| YOUR GOAL |
Look below for the line containing "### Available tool"; from there through the line containing "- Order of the", both lines included, please set down each line exactly and nothing else.

[Entries taken from a collection]
——————

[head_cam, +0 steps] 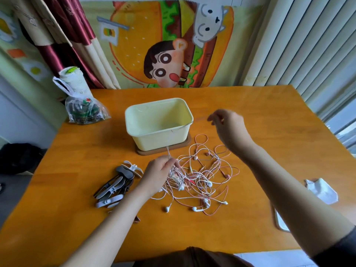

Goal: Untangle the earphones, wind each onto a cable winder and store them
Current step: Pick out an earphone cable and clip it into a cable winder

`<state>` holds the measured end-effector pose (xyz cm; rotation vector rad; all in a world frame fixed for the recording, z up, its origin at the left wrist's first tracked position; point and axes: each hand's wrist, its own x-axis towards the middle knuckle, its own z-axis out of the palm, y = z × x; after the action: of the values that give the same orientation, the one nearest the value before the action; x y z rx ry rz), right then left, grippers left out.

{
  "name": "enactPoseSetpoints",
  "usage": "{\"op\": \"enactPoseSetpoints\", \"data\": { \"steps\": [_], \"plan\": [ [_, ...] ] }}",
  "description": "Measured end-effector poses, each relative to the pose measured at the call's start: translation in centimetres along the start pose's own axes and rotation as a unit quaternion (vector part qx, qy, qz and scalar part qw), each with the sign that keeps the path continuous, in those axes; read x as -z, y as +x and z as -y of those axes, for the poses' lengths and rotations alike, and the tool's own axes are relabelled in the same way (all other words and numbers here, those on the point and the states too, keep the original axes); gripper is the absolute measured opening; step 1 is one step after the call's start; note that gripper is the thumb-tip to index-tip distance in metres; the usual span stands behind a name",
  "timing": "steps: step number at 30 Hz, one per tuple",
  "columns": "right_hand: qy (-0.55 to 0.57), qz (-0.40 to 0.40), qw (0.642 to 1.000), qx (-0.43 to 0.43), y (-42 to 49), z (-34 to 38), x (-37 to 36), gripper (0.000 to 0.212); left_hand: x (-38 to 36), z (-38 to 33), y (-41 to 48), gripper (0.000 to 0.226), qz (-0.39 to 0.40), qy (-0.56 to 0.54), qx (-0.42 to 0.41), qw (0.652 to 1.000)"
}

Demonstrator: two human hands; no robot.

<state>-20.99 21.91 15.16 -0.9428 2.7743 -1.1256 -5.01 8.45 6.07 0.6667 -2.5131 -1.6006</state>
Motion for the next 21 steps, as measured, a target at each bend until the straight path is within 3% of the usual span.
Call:
{"op": "enactPoseSetpoints", "data": {
  "steps": [2, 4, 6, 9, 12, 17, 21],
  "plan": [
    [-0.103, 0.112, 0.988, -0.018, -0.8, -1.2, -1.1, 0.023, 0.6, -2.0, 0.4, 0.035, -0.039, -0.017, -0.047, 0.998],
    [-0.108, 0.173, 0.979, -0.027, -1.8, -1.3, -2.1, 0.039, 1.0, -3.5, 0.7, 0.032, -0.070, -0.024, -0.075, 0.994],
    [-0.055, 0.148, 0.987, 0.023, -2.6, -0.6, -2.7, 0.041, 1.0, -3.8, 1.3, 0.030, -0.071, -0.016, -0.068, 0.995],
    [0.015, 0.122, 0.988, 0.092, -3.5, 0.8, -3.2, 0.025, 0.7, -3.3, 1.7, 0.030, -0.068, -0.064, -0.036, 0.995],
    [0.057, 0.168, 0.980, 0.091, -4.5, 1.0, -3.9, 0.020, 0.5, -3.2, 1.3, 0.029, -0.097, -0.059, -0.040, 0.993],
    [0.103, 0.189, 0.975, 0.047, -5.4, 0.7, -5.6, 0.046, 0.4, -3.1, 0.9, 0.021, -0.127, -0.014, -0.064, 0.990],
    [0.108, 0.174, 0.978, 0.046, -5.5, 0.9, -5.8, 0.036, 0.6, -2.8, 0.7, 0.018, -0.179, 0.025, -0.071, 0.981]
  ]
}}
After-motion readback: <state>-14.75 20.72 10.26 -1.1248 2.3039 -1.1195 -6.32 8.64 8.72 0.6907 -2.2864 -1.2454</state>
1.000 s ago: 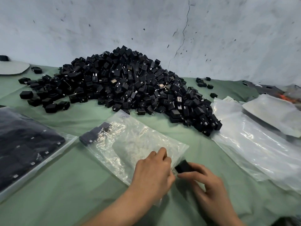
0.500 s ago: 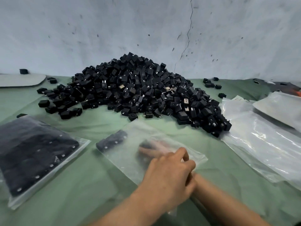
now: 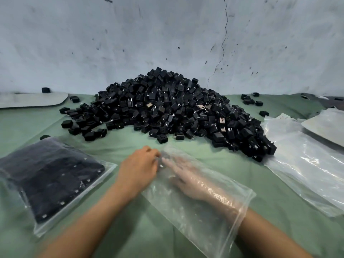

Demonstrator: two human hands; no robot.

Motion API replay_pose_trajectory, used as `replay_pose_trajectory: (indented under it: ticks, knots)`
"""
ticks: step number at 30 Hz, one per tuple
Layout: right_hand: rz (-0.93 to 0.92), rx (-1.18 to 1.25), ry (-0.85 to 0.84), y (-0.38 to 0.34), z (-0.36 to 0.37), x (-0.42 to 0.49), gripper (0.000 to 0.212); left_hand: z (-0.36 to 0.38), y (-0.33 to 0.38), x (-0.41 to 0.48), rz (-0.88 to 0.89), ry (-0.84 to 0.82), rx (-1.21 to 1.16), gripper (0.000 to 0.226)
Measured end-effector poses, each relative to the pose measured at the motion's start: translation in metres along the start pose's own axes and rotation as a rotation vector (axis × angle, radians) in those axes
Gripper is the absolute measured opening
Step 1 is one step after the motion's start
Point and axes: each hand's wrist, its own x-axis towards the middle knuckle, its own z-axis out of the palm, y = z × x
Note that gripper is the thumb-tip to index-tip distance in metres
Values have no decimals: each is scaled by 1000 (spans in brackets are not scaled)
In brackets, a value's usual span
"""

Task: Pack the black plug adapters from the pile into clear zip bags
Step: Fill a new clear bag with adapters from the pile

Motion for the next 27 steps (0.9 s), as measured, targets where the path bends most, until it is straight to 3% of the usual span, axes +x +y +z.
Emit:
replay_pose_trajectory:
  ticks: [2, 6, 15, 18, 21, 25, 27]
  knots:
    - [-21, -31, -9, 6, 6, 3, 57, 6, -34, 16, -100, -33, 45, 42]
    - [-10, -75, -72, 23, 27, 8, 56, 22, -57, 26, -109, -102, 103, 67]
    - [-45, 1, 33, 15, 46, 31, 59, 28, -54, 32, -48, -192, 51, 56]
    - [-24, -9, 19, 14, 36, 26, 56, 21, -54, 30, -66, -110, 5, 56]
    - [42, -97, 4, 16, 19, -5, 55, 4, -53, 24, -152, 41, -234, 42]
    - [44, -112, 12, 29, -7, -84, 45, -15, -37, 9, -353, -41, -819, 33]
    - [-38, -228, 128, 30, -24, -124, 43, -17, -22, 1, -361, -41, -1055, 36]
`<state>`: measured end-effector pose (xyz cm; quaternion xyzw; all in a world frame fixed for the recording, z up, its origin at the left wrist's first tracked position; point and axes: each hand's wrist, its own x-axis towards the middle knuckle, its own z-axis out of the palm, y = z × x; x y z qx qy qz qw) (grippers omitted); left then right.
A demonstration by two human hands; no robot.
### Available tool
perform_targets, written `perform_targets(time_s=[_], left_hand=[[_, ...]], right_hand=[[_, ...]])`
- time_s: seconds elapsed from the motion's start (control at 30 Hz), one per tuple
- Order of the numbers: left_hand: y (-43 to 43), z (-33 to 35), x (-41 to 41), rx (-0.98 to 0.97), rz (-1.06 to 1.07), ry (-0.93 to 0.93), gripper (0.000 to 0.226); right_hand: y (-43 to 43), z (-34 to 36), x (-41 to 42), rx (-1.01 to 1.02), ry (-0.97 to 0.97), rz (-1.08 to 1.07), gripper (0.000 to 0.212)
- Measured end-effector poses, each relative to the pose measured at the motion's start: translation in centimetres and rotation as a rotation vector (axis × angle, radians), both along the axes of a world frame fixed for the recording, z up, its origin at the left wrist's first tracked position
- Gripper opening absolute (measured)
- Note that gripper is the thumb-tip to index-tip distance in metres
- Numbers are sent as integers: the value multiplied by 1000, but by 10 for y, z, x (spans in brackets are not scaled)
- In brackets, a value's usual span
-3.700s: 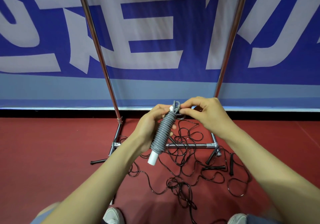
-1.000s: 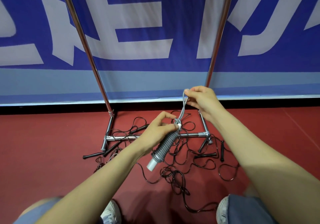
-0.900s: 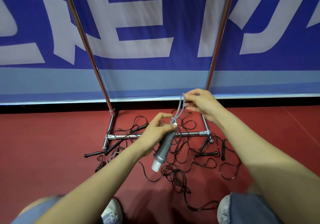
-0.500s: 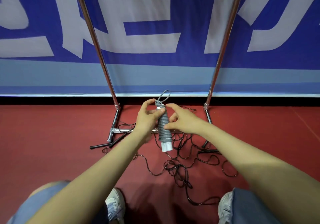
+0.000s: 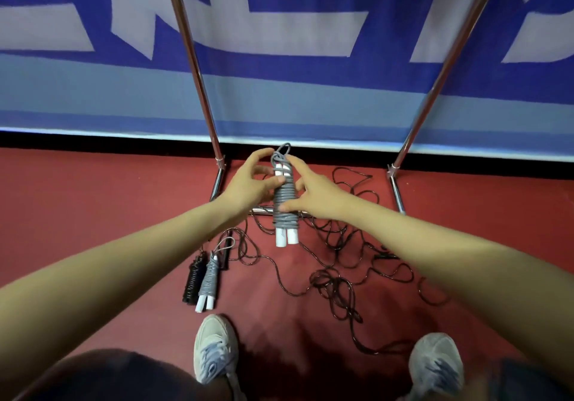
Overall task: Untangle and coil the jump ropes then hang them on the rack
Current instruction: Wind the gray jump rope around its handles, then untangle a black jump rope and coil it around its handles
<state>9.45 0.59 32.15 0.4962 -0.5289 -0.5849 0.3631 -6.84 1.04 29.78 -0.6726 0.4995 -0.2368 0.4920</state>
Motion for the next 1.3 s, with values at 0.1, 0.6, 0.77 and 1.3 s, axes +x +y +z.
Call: perform_targets(time_s=[0.1, 0.6, 0.77, 1.3], left_hand=[[-28, -36, 26, 73, -4, 12, 67], [5, -279, 153, 233, -86, -995, 45], [30, -305, 165, 235, -77, -1006, 53], [38, -315, 154, 183, -8, -1043, 47]], right_hand=[[-34, -42, 21, 43, 29, -36, 95], [-31, -275, 117, 352, 335, -7, 100], [-19, -292, 160, 368, 304, 13, 97], [3, -308, 196, 362, 334, -67, 84]])
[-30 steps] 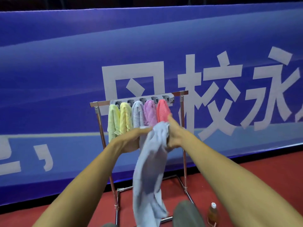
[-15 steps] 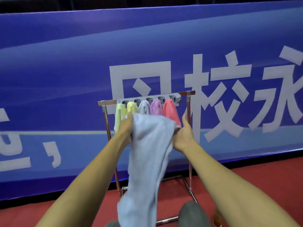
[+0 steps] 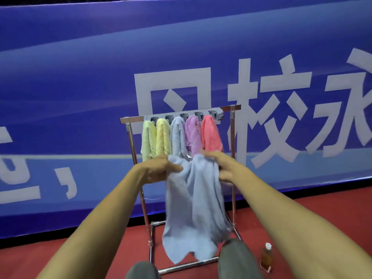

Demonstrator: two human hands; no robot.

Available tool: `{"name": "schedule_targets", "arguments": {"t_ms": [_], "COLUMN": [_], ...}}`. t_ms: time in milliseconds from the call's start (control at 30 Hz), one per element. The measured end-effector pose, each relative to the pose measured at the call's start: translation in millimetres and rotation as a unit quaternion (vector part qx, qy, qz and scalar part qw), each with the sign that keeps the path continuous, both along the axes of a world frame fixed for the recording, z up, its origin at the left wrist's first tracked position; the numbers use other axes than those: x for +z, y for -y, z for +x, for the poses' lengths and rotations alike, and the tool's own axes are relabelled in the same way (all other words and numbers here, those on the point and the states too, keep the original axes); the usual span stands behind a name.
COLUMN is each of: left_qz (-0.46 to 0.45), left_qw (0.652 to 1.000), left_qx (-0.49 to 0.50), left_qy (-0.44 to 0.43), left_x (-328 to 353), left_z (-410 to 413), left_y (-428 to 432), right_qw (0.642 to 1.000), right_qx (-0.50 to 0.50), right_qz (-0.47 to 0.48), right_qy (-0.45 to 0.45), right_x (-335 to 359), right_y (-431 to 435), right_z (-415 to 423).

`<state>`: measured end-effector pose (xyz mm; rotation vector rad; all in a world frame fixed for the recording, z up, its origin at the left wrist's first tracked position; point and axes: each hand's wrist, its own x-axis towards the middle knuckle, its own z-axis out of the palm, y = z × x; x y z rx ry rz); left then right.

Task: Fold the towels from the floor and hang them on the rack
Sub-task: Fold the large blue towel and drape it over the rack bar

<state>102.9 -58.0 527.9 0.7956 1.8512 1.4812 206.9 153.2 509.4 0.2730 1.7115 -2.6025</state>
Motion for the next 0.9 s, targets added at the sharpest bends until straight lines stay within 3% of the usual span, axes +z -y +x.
{"name": "schedule_targets", "arguments": {"t_ms": [67,133,200,267,333,400,467,500,600,667,700,767,833,900], "left_qz": [0.091,0.119,0.020,-0.026,0.038,0.078,-0.002,-0.038,-0.005,-0.013,-0.077,-0.170,-0.085,0.053], "left_qw": [0.989,0.978,0.990,0.996,0.994,0.987,0.994,0.995,0.993,0.984,0.983,0.978,0.990,0.984], "left_qx": [0.113,0.170,0.127,0.070,0.092,0.116,0.092,0.078,0.120,0.174,0.163,0.108,0.114,0.163], "left_qy": [0.002,0.032,0.052,0.044,0.042,0.077,0.067,0.045,-0.007,-0.030,-0.041,-0.057,-0.017,0.042], "left_x": [2.2,1.1,-11.4,-26.4,-24.8,-14.6,-2.0,2.0,10.6,17.2,17.8,17.6,22.8,31.1], "left_z": [-1.8,-5.7,-8.6,0.7,7.3,2.0,1.6,1.5,3.4,3.2,3.4,5.4,4.6,1.1], "left_y": [-4.2,-1.0,4.5,4.9,0.8,-0.7,4.3,5.3,6.5,9.6,11.5,17.1,16.8,16.2], "right_qw": [0.992,0.996,0.998,0.999,0.993,1.000,0.994,0.996,0.993,0.996,0.993,0.995,0.992,0.990], "right_qx": [-0.090,-0.081,-0.039,-0.044,-0.071,-0.024,0.018,0.019,-0.090,-0.072,-0.048,-0.039,-0.119,-0.132], "right_qz": [-0.075,-0.016,0.047,-0.021,-0.088,-0.011,0.082,0.075,-0.066,0.044,0.094,0.085,-0.031,-0.038], "right_qy": [-0.040,-0.019,0.026,0.002,-0.026,0.014,0.064,0.050,-0.033,0.030,0.058,0.046,-0.021,-0.024], "right_x": [3.1,2.6,2.2,8.5,14.0,17.4,22.7,29.7,43.9,43.1,39.1,38.2,40.5,39.8], "right_y": [-7.6,-9.8,-10.0,-11.0,-16.4,-15.5,-12.0,-12.1,-25.8,-24.1,-22.5,-24.8,-34.0,-36.8], "right_z": [0.7,1.3,3.6,7.2,8.8,9.4,13.2,14.6,15.2,17.9,18.5,19.4,18.5,19.4]}}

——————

| RESULT OF THE TASK |
### Available tool
perform_targets, written `perform_targets(time_s=[_], left_hand=[[_, ...]], right_hand=[[_, ...]])`
- time_s: seconds elapsed from the motion's start (control at 30 Hz), one per tuple
- Order of the numbers: left_hand: y (-43 to 43), z (-33 to 35), x (-41 to 41), rx (-0.98 to 0.97), rz (-1.06 to 1.07), ry (-0.93 to 0.93), gripper (0.000 to 0.226); right_hand: y (-43 to 43), z (-34 to 36), x (-41 to 42), rx (-1.01 to 1.02), ry (-0.97 to 0.97), rz (-1.08 to 1.07), gripper (0.000 to 0.212)

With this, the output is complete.